Irrtum 4: der Elektrogrill ist gut für den Grillspaß zwischendurch

Eigentlich hätte die EU die Bezeichnung "elektrischer Grill" längst verbieten müssen. Denn mit diesen Dingern kann man alles - außer Grillen. Ich würde die Geräte eher als elektrische Lebensmittel-Trockner bezeichnen.

Es ist faszinierend: Würstchen verdorren von innen, ohne außen knusprig zu werden. Sie verschrumpeln regelrecht.

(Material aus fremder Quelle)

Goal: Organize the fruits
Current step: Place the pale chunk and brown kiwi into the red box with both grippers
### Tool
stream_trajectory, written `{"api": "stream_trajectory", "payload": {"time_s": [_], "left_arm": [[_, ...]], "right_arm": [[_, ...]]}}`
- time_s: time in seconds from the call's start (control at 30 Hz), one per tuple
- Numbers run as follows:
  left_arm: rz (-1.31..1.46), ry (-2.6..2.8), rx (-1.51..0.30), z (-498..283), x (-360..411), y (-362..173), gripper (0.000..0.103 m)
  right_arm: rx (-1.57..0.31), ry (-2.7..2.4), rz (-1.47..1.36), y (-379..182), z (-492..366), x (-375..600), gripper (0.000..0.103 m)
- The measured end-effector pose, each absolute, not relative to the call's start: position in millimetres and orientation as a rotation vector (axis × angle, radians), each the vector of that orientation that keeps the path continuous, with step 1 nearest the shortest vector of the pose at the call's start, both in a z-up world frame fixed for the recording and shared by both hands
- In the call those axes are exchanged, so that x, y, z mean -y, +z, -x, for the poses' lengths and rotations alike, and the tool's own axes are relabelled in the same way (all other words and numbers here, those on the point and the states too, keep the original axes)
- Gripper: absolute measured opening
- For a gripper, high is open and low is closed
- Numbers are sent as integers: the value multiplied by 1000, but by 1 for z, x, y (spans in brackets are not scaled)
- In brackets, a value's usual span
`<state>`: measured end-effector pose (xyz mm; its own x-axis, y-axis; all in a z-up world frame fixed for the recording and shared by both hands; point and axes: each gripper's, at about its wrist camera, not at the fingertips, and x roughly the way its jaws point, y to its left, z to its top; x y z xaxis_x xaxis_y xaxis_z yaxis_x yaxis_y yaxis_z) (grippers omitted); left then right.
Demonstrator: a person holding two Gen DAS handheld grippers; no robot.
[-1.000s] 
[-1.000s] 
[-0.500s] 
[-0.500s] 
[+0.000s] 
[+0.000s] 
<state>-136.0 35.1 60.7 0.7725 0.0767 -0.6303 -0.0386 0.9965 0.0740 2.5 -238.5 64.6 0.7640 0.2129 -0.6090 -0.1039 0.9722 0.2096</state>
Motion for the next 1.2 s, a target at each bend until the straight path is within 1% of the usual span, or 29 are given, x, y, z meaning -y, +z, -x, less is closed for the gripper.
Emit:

Lachs wird auf unappetitliche Weise grau und hart, so als stürbe der Fisch zum zweiten Mal. Pute wellt sich blass nach oben, als wolle das Tier einfach nur weg hier. Und wird das Grillgut doch mal braun, ist es längst furztrocken.

Dazu diese grillambientewidrige Prozedur, vor dem Einschalten Wasser in die Grillwanne zu füllen, damit der Grill durch abtropfendes Fett nicht so schmutzig wird. Ach Gottchen. Elektro-Grill-Nutzer wickeln Teller und Besteck wahrscheinlich auch in Frischhaltefolie, damit sie nach dem Essen nicht spülen müssen.

Fazit: Elektro-Grills machen frische Lebensmittel im Handumdrehen ungenießbar. Und gesünder als der Holzkohlengrill ist er auch nicht. Verbranntes Fett ist ungesund. Ob es auf Kohle oder einen Glühstab tropft, ist egal.

Irrtum 5: Bier macht das Fleisch besonders schmackhaft

Hier gilt folgende Faustformel: Falsch!

Wer hat diesen Blödsinn in die Welt gesetzt? Das Bier kühlt das Fleisch ab, spült Gewürze runter, läuft in die Kohle und sorgt dafür, dass krebserzeugende Asche nach oben an die Koteletts geschleudert wird. Und wie soll das Fleisch in einer Sekunde Biergeschmack annehmen, wenn selbst würzige Marinaden Stunden brauchen, um einzuziehen? Zumal beim Fleisch auf dem Grill die "Poren" schon geschlossen sind. Professionelle Köche trinken ihr Bier lieber und lachen Bierduscher heimlich aus. Ich sag es ja nur.

Ach, endlich wieder Grill-Saison. Einfach herrlich!